-------- Given data

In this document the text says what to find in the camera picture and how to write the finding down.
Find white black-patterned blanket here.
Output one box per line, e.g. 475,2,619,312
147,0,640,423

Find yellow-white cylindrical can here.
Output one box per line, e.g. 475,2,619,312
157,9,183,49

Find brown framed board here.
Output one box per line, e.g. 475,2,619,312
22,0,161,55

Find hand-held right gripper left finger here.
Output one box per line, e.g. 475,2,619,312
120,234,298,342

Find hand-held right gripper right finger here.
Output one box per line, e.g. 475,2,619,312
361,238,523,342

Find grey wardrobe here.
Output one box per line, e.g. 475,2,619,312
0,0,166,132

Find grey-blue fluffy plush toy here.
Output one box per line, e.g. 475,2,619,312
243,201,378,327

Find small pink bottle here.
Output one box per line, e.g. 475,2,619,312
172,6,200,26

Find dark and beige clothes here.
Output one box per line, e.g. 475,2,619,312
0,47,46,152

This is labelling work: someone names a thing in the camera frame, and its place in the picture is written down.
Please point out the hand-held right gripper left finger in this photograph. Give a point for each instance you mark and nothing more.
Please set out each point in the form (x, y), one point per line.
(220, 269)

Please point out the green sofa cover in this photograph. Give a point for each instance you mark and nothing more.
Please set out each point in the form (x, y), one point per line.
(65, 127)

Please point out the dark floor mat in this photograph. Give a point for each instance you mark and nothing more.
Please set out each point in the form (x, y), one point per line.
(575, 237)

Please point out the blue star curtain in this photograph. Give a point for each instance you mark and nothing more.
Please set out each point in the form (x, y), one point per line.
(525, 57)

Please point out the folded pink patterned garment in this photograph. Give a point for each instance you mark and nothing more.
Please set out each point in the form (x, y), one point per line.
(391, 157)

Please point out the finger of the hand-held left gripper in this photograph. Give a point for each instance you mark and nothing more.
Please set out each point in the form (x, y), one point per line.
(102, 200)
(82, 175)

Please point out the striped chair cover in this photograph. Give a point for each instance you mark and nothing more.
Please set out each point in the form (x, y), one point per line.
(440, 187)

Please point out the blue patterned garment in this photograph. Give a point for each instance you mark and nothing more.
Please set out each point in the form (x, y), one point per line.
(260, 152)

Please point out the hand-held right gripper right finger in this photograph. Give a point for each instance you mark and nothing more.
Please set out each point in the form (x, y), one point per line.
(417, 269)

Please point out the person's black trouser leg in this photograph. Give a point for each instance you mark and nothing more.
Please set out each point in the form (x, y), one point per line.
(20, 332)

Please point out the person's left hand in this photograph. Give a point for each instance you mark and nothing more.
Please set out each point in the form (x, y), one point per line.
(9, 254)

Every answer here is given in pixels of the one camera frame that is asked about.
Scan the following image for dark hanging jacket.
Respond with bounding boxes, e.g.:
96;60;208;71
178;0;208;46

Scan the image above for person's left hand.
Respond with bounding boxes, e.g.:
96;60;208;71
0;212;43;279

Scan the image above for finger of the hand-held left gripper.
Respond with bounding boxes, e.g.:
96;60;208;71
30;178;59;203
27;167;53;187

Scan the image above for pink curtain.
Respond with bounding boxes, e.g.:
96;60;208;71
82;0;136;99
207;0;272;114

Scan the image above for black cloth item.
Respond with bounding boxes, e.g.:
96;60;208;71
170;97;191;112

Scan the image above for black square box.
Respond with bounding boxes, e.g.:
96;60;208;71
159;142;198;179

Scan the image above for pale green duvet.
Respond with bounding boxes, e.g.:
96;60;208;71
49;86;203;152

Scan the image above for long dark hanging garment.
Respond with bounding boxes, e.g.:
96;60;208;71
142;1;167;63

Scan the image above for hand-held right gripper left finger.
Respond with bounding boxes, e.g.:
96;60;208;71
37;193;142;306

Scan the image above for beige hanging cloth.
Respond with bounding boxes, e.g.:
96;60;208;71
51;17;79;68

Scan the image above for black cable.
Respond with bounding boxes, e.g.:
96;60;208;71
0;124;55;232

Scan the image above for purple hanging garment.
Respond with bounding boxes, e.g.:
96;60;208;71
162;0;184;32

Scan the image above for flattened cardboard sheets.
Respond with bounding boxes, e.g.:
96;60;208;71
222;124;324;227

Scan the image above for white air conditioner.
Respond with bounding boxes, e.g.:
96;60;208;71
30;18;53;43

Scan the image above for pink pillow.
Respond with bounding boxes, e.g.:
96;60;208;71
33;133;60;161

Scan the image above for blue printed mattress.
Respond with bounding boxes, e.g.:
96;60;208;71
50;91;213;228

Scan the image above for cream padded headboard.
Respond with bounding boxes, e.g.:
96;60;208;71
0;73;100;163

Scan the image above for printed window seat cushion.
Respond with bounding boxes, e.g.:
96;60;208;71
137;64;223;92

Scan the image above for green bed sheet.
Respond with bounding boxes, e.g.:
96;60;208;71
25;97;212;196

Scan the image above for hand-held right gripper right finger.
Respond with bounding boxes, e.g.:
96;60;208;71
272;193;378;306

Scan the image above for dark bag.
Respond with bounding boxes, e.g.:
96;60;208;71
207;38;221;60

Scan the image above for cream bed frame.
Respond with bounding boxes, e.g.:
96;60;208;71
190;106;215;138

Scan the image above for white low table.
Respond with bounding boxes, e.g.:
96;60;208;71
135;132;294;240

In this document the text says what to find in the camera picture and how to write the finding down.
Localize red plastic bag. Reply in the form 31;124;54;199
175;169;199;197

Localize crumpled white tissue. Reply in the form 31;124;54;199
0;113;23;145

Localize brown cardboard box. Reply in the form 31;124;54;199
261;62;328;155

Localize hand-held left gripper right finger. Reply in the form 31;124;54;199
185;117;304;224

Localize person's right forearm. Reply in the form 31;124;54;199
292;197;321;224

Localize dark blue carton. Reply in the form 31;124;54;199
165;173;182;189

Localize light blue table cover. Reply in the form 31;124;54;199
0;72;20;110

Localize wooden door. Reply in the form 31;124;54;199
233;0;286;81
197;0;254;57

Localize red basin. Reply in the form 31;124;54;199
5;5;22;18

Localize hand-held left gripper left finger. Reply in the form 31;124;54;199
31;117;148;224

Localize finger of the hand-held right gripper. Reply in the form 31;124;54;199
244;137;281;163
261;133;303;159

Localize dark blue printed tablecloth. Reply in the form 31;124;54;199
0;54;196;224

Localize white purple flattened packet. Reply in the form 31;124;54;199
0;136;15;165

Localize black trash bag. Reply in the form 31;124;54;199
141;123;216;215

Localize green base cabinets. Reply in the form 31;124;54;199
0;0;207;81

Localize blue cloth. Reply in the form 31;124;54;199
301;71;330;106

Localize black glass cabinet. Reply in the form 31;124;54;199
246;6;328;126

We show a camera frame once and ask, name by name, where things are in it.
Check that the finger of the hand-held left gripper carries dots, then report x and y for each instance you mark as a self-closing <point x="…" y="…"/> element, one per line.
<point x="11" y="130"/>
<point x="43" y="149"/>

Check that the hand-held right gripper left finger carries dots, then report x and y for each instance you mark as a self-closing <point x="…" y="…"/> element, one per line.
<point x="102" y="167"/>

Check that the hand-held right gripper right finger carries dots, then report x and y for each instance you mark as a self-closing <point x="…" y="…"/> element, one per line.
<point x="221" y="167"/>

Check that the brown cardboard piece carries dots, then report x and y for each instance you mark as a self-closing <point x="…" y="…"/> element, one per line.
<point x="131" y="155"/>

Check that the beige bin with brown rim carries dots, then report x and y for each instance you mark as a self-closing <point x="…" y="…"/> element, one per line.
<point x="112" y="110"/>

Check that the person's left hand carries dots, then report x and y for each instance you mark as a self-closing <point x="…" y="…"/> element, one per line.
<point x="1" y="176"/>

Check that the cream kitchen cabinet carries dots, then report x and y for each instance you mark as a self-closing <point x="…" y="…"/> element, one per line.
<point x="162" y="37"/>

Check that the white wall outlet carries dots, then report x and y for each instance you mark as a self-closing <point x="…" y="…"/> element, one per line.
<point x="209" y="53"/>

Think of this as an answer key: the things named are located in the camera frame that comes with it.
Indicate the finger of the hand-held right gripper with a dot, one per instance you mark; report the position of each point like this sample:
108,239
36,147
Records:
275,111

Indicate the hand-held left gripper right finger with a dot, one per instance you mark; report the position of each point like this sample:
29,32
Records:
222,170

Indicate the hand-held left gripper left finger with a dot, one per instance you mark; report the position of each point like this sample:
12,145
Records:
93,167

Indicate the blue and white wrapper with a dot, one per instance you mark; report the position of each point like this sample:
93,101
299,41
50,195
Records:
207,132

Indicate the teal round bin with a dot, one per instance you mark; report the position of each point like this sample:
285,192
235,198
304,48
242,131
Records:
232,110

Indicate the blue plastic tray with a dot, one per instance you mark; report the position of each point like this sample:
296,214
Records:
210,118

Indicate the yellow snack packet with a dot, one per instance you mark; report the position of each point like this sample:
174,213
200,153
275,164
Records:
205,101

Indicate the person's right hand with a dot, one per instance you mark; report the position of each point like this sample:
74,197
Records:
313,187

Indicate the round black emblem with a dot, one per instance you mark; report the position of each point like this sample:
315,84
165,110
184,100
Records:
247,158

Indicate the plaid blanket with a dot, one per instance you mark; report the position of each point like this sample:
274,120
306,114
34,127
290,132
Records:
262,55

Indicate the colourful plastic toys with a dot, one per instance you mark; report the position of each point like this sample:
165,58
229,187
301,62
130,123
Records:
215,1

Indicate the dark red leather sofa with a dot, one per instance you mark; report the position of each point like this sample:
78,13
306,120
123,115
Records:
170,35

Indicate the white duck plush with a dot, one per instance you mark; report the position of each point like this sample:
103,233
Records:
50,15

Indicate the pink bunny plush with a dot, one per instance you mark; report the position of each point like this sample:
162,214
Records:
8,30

----------------

## Instructions for the task
Output, please, only the lines running from the start of the entries through the line that contains "Find brown framed board here.", including both of those lines.

## Solved exercise
In this document the text says what to find in the camera picture and how to write the finding down.
Find white black-patterned blanket here.
Output one box per line, e.g. 475,2,619,312
147,0,640,423

Find yellow-white cylindrical can here.
Output one box per line, e.g. 475,2,619,312
157,9,183,49

Find brown framed board here.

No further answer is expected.